_What the task asks_.
Once the pictures have been set aside, copy every remaining entry exactly.

Source data:
BEGIN

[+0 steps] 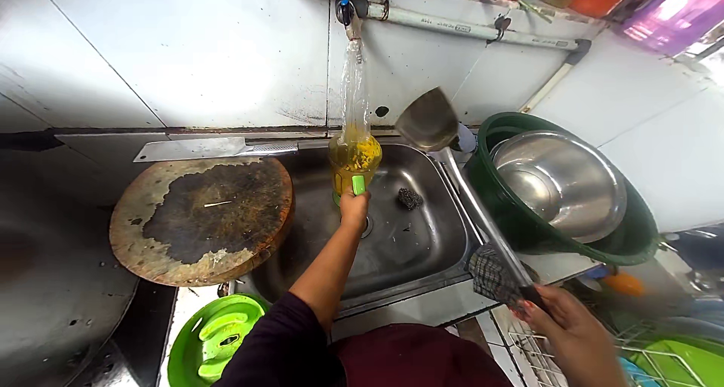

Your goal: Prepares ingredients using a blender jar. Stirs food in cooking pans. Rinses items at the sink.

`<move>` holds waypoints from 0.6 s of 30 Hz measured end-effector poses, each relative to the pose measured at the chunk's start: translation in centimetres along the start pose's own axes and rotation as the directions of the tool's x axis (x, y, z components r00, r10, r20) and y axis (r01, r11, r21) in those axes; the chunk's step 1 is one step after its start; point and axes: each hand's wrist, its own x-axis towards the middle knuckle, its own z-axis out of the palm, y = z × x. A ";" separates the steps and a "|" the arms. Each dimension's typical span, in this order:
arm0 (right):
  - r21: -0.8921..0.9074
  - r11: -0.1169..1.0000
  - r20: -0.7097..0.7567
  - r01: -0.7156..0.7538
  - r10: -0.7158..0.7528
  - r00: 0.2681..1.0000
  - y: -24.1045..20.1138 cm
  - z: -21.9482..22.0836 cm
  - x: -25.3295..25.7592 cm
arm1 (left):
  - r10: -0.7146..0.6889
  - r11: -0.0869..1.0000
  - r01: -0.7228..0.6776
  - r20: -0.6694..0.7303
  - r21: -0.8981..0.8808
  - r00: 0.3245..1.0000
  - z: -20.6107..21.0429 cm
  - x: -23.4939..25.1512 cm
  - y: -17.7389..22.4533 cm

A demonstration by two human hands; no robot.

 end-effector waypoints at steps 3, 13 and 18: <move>0.031 0.999 0.102 0.036 -0.038 0.994 1.1 -2.5 -1.8 | 0.030 0.997 -0.030 0.000 -0.072 1.000 -2.0 -4.0 -0.6; 0.253 0.967 0.120 -0.027 -0.004 0.993 6.5 -3.2 -3.4 | 0.172 0.968 -0.114 0.259 -0.222 0.951 -6.6 -15.3 -1.1; 0.173 0.982 0.403 -0.072 -0.004 0.915 6.4 -4.0 0.0 | 0.292 0.935 -0.228 0.225 -0.272 0.930 -6.1 -22.1 3.1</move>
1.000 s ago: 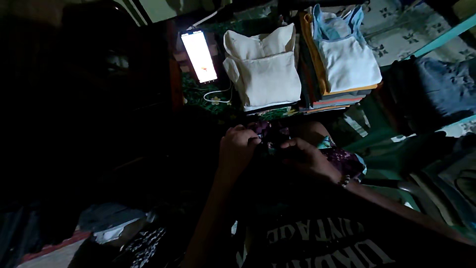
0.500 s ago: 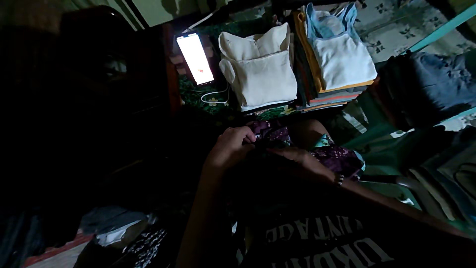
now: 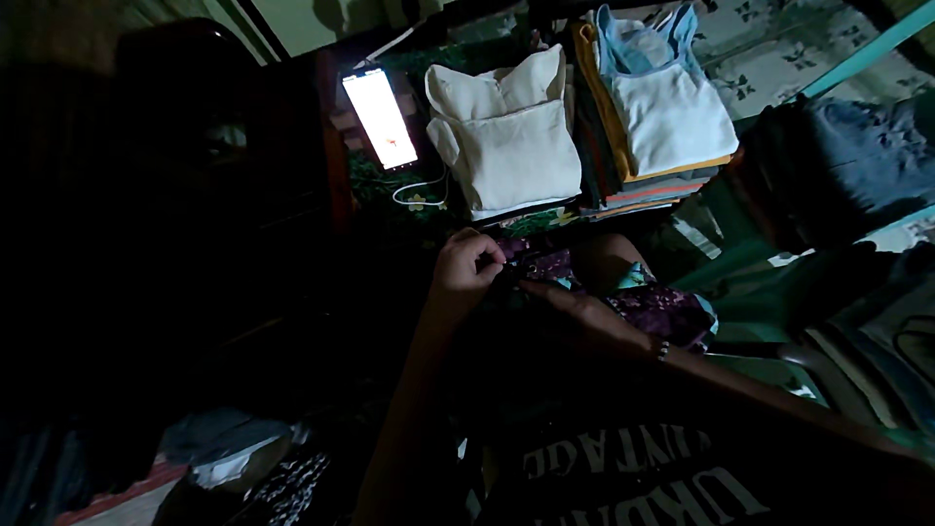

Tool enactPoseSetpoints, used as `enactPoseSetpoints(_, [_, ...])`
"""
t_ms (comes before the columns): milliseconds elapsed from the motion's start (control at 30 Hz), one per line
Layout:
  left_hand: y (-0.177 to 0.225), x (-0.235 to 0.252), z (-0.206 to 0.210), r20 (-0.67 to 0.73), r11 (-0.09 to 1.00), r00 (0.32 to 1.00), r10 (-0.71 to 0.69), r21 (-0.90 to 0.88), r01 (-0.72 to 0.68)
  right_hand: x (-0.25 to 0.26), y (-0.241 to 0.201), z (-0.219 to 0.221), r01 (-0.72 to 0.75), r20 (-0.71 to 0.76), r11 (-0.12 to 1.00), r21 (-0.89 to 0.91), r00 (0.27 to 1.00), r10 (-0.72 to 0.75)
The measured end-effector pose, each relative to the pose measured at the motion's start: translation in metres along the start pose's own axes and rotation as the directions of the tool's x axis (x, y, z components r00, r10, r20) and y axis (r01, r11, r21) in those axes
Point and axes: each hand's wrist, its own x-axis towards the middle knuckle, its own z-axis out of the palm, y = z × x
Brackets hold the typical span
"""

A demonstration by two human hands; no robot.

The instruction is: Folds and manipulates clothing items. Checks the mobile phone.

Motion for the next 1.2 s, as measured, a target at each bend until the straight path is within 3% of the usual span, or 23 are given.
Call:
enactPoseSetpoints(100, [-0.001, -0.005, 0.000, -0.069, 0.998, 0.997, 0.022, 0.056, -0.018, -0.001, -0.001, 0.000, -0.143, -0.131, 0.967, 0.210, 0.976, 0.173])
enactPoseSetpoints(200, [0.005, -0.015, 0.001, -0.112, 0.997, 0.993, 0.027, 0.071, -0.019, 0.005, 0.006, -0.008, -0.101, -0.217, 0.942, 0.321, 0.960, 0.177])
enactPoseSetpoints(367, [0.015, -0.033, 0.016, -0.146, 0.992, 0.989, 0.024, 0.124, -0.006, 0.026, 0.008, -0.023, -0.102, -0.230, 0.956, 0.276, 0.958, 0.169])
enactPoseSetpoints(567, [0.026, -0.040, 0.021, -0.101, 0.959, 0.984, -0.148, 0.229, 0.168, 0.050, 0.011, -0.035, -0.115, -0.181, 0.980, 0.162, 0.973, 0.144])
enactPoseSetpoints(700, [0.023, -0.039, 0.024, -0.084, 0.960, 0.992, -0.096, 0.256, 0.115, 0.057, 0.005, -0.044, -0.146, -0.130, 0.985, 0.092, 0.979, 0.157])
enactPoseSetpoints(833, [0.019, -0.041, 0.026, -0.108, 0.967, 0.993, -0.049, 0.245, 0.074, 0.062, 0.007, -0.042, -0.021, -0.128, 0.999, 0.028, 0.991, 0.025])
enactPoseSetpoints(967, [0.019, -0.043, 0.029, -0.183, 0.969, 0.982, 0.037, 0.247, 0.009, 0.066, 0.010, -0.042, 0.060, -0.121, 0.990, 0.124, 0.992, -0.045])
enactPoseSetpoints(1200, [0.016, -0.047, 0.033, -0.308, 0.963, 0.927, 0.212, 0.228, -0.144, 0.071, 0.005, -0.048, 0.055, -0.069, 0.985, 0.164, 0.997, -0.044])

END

_Task result_.
[+0 steps] 

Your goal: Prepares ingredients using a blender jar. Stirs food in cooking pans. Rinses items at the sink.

`<move>` holds waypoints from 0.6 s of 30 Hz measured end-effector poses, each relative to the pose measured at the chunk's start: translation in centimetres along the start pose's own axes and rotation as the directions of the tool's x axis (x, y, z components r00, r10, r20) and y axis (r01, r11, r21) in those axes; the chunk's step 1 is one step after its start; point and axes: each hand's wrist, its own x-axis towards the middle knuckle, its own z-axis out of the palm, y = z × x. A ";" separates the steps and a "|" the arms. Each dimension's typical span, in this order:
arm0 (right):
  - r21: -0.8921..0.9074
  - r11: -0.1169..1.0000
  - r20: -0.7097..0.7567
  - r01: -0.7156..0.7538
  - r10: -0.7158..0.7528
  - r00: 0.2681..1.0000
  - y: -24.1045..20.1138 cm
  - z: -21.9482..22.0836 cm
  - x: -25.3295..25.7592 cm
arm1 (left):
  - r10: -0.7146..0.6889
  - r11: -0.0869..1.0000
  - r01: -0.7228..0.6776
  - r20: -0.6694..0.7303
  - r21: -0.8981..0.8808
  - r00: 0.3245..1.0000
  - z: -20.6107..21.0429 cm
  - x: -23.4939..25.1512 cm
  - y: -17.7389..22.4533 cm

A demonstration by two human hands; no robot.

 end-effector waypoints at steps 3, 13 and 18: <move>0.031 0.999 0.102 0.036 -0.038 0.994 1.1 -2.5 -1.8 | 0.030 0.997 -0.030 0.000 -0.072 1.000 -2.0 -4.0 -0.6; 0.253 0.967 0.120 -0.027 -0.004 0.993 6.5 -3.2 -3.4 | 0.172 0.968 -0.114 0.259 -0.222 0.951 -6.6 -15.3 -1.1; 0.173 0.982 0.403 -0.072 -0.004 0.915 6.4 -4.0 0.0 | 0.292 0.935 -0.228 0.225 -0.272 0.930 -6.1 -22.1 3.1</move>
1.000 s ago: 
0.500 s ago: 
now: 

Tool enactPoseSetpoints, used as `enactPoseSetpoints(_, [_, ...])`
"""
t_ms (comes before the columns): milliseconds elapsed from the motion's start (control at 30 Hz), one per line
Layout:
  left_hand: y (-0.177 to 0.225), x (-0.235 to 0.252), z (-0.206 to 0.210), r20 (-0.67 to 0.73), r11 (-0.09 to 1.00), r00 (0.32 to 1.00), r10 (-0.71 to 0.69), r21 (-0.90 to 0.88), r01 (-0.72 to 0.68)
  right_hand: x (-0.25 to 0.26), y (-0.241 to 0.201), z (-0.219 to 0.221), r01 (-0.72 to 0.75), r20 (-0.71 to 0.76), r11 (-0.12 to 1.00), r21 (-0.89 to 0.91), r00 (0.27 to 1.00), r10 (-0.72 to 0.75)
The measured end-effector pose, each relative to the pose measured at the motion's start: translation in metres along the start pose's own axes and rotation as the directions of the tool's x axis (x, y, z components r00, r10, r20) and y axis (r01, r11, r21) in those axes
Point and axes: each hand's wrist, its own x-axis towards the middle knuckle, its own z-axis out of the palm, y = z × x
Brackets hold the typical span
"""

A demonstration by two human hands; no robot.

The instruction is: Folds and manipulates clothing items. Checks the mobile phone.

Motion for the next 1.2 s, as measured, a target at each bend until the straight path is within 3% of the usual span, or 23 are given.
Call:
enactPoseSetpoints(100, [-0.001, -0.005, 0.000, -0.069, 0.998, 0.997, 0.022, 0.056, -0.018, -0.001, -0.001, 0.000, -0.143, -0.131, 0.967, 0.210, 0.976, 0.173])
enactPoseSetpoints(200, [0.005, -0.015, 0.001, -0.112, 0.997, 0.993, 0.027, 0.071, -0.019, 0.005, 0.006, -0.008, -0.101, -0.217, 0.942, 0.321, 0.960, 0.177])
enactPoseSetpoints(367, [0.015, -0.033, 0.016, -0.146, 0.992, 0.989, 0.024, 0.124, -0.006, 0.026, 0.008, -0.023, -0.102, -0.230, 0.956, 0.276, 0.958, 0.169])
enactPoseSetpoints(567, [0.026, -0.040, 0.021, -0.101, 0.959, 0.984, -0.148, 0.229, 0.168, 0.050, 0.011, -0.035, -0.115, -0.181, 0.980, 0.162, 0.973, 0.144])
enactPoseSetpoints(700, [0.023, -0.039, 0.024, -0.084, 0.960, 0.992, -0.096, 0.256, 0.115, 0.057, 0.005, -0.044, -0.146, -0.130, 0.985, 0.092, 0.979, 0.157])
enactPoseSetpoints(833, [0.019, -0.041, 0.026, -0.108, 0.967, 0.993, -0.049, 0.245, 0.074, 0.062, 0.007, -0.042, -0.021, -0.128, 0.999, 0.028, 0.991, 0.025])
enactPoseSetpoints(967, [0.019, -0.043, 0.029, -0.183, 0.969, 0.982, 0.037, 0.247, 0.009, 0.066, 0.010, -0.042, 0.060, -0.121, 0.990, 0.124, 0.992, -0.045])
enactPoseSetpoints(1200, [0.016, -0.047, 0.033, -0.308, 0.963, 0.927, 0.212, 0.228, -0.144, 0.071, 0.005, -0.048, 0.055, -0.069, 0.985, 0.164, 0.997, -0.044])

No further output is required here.